Swamp Puppy's Avatar
 
Join Date: Feb 2003
Location: St Helens, OR
Posts: 2,449
to me, "Public Hunting" is divided into two categories. So, I'll give examples of both. in my explaination, "motion" means any legal method you have at your disposal to create motion in your dekes. i use 2 winduks and a jerk cord as a minimum.

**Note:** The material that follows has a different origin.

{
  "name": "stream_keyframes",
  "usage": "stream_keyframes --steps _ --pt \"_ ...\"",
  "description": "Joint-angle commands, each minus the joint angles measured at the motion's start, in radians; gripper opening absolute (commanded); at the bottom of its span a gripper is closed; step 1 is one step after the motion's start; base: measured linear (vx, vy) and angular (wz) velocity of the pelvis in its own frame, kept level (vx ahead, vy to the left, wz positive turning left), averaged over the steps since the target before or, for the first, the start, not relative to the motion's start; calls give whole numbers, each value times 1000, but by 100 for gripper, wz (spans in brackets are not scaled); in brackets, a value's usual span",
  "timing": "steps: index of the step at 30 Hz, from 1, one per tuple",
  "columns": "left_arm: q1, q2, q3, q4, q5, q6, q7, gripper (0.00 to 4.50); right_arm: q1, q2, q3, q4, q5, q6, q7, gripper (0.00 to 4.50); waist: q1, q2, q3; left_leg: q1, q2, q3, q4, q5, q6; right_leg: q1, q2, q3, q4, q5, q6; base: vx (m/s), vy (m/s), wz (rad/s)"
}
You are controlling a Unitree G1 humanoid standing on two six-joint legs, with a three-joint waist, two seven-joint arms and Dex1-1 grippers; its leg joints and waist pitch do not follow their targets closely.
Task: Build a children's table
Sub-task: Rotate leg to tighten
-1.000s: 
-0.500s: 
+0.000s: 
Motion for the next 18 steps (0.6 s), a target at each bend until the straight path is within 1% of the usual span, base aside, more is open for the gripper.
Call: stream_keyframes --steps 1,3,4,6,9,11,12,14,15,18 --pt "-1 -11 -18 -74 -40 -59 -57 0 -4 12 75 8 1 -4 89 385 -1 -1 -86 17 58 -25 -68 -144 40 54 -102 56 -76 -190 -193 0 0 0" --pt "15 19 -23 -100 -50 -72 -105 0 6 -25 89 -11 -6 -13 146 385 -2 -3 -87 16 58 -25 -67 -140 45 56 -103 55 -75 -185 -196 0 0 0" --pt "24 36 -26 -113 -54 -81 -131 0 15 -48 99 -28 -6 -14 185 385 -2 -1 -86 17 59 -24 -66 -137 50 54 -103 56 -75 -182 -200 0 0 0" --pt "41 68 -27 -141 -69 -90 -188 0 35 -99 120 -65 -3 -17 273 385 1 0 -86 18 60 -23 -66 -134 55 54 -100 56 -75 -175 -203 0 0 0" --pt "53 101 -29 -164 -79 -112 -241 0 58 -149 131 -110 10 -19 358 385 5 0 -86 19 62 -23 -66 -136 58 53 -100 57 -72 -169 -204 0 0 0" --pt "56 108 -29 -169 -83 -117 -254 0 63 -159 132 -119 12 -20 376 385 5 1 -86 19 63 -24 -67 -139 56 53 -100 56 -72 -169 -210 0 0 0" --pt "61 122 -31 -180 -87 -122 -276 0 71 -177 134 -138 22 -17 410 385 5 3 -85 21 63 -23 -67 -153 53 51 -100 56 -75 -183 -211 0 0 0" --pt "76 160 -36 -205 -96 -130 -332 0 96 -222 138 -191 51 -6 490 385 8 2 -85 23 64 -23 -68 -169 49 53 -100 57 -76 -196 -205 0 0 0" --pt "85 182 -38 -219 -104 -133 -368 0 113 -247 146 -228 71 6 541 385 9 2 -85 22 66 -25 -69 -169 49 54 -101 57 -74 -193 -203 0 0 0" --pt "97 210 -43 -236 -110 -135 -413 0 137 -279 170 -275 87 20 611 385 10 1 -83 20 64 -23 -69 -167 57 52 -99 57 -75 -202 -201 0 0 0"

A) Public WMA/Refuge - Our local WMA (Sauvie Island) is located just next to Portland and it's metro area. I won't go into the complications of getting a blind, but it is a draw type system and the blinds (mostly) are fixed and numbered per unit. so, when you hunt there..you have little to no flexibility to move and you are pretty much guaranteed to have people all around spaced at about 100-200 (if you are lucky) yards. Decoy setups out there are pretty simple. it is all about the numbers and motion. the guy with the biggest spread and the most motion wins 99.9% of the time. it is combat hunting at it's finest with the main goal seeming to be out shooting the guys next to you. my personal "favorite" trick is to watch where the birds make their approach into the lake and stretch a looong line of dekes out into the lake in a big arc that hooks back into my main body of dekes out in front of the blind. the arc can reach as far as 50-70 yards into the lake. the idea is to cut off the ducks as the make the enterance into the lake and channel them into our blind instead of allowing them to pass to the guy's spread down the lake from me. it ****es people off..and i don't like to do it, but i am there to shoot birds and the name of the game is to out work your neighbors. i hate this style of hunting and don't do it often.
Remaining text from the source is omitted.